You are viewing a plain text version of this content. The canonical link for it is here.

Posted to solr-user@lucene.apache.org by Manoj Bharadwaj <mb...@gmail.com> on 2014/10/07 14:27:40 UTC

Advise on an architecture with lot of cores

Hi folks,

My team inherited a SOLR setup with an architecture that has a core for
every customer. We have a few different types of cores, say "A", "B", C",
and for each one of this there is a core per customer - namely "A1",
"A2"..., "B1", "B2"... Overall we have over 600 cores. We don't know the
history behind the current design - the exact reasons why it was done the
way it was done - one probable consideration was to ensure a customer data
separate from other.

We want to go to a single core per type architecture, and move on to  SOLR
cloud as well in near future to achieve sharding via the features cloud
provides.

Further aspects such as monitoring become easier as well. We will need to
watch and tune the caches for the different pattern of hits that we see.

Is there anything else to evaluate before we move to a single core per type
setup?

We are using 4.4.0 currently and will be moving to latest 4.10.1 as a part
of the redesign as well.

Regards
Manoj

Re: Advise on an architecture with lot of cores

Posted by Aditya <fi...@gmail.com>.

Hi Manoj

There  are advantages in both the approach. I recently read an article,
http://lucidworks.com/blog/podcast-solr-at-scale-at-aol/ . AOL uses Solr
and it uses one core per user.

Having one core per customer helps you
1. Easily migrate / backup the index
2. Load the core as and when required.
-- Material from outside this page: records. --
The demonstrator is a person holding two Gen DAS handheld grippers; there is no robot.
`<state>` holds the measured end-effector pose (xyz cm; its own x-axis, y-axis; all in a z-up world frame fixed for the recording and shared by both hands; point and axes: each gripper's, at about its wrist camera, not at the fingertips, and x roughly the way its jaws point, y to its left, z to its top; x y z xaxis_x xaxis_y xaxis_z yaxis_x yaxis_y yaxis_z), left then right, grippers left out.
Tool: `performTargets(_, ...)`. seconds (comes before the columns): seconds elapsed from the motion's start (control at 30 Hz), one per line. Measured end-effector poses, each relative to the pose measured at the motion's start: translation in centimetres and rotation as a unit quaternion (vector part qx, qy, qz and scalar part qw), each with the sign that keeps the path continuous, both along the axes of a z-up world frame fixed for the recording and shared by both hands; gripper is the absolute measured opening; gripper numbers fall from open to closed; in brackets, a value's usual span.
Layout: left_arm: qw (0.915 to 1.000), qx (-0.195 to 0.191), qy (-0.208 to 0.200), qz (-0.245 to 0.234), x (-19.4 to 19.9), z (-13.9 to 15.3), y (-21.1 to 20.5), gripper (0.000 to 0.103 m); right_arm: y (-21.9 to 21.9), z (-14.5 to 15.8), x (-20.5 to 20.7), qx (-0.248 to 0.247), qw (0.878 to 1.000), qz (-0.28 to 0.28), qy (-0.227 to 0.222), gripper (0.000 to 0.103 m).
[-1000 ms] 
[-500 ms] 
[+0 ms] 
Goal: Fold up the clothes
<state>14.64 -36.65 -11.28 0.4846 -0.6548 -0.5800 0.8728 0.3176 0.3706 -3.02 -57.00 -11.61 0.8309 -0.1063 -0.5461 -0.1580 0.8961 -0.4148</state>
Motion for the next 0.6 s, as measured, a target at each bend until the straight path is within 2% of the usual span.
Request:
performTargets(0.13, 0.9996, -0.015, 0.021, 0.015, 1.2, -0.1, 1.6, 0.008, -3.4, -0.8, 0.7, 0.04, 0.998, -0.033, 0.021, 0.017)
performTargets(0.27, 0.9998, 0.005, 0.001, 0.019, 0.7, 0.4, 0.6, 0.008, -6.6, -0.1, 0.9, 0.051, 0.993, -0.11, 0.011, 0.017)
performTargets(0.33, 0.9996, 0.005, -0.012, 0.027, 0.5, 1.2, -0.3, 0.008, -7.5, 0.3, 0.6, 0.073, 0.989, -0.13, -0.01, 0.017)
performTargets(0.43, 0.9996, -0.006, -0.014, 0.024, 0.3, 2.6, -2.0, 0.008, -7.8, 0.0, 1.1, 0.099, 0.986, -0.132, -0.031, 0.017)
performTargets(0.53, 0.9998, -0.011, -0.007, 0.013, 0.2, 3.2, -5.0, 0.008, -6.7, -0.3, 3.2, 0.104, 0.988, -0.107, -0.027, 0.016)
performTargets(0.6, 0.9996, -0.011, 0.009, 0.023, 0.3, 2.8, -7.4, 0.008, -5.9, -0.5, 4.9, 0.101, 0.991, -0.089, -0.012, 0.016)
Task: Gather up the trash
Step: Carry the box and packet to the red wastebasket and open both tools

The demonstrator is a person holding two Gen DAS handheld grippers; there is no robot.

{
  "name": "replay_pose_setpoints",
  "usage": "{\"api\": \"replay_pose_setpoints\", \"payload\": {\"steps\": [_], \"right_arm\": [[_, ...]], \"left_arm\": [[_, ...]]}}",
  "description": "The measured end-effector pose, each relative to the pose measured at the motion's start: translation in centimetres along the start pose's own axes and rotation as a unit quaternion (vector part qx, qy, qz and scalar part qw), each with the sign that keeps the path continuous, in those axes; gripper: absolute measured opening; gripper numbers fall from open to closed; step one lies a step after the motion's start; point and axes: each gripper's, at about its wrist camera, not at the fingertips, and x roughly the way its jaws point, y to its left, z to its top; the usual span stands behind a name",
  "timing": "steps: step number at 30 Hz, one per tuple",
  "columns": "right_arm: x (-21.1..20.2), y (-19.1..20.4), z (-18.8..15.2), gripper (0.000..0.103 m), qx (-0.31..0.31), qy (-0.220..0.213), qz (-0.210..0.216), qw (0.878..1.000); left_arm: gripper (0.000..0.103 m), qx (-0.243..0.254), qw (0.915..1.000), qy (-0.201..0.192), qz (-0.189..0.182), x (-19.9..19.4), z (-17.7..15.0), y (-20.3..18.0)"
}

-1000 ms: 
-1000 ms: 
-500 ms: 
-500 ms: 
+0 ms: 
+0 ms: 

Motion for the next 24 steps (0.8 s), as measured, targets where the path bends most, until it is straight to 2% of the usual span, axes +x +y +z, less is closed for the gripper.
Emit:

When user has signed in, load his
index otherwise you don't need to keep his data in memory.
3. Rebuilding data for particular user is easier

Cons:
1. If most of users are actively siging in and you need to load most of the
cores all the time then it will reduce the search time.
2. Each core will have some set of files and there could be situitation
where you will end up in too many files open exception. (We faced this
scenario).

Having single core for all
1. This reduces the headache of user specific stuff and sees the DB / index
as a black box, where you could query for all
2. When the load is more, shard it

Cons:
1. Rebuilding index will take more time

Regards
Aditya
www.findbestopensource.com

On Tue, Oct 7, 2014 at 8:01 PM, Manoj Bharadwaj <mb...@gmail.com>
wrote:

> Hi Toke,
>
> I don't think I answered your question properly.
>
> With the current 1 core/customer setup many cores are idle. The redesign we
> are working on will move most of our searches to being driven by SOLR vs
> database (current split is 90% database, 10% solr). With that change, all
> cores will see traffic.
>
> We have 25G data in the index (across all cores) and they are currently in
> a 2 core VM with 32G memory. We are making some changes to the schema and
> the analyzers and we see the index size growing by 25% or so due to this.
> And to support this we will be moving to a VM with 4 cores and 64G memory.
> Hardware as such isn't a constraint.
>
> Regards
> Manoj
>
> On Tue, Oct 7, 2014 at 8:47 AM, Toke Eskildsen <te...@statsbiblioteket.dk>
> wrote:
>
> > On Tue, 2014-10-07 at 14:27 +0200, Manoj Bharadwaj wrote:
> > > My team inherited a SOLR setup with an architecture that has a core for
> > > every customer. We have a few different types of cores, say "A", "B",
> C",
> > > and for each one of this there is a core per customer - namely "A1",
> > > "A2"..., "B1", "B2"... Overall we have over 600 cores. We don't know
> the
> > > history behind the current design - the exact reasons why it was done
> the
> > > way it was done - one probable consideration was to ensure a customer
> > data
> > > separate from other.
> >
> > It is not a bad reason. It ensures that ranked search is optimized
> > towards each customer's data and makes it easy to manage adding and
> > removing customers.
> >
> > > We want to go to a single core per type architecture, and move on to
> > SOLR
> > > cloud as well in near future to achieve sharding via the features cloud
> > > provides.
> >
> > If the setup is heavy queried on most of the cores or is there are
> > core-spanning searches, collapsing the user-specific cores into fewer
> > super-cores might lower hardware requirements a bit. On the other hand,
> > it most of the cores are idle most of the time, the 1 core/customer
> > setup would be give better utilization of the hardware.
> >
> > Why do you want to collapse the cores?
> >
> > - Toke Eskildsen, State and University Library, Denmark
> >
> >
> >
>

Re: Advise on an architecture with lot of cores

Posted by Manoj Bharadwaj <mb...@gmail.com>.

Hi Toke,

I don't think I answered your question properly.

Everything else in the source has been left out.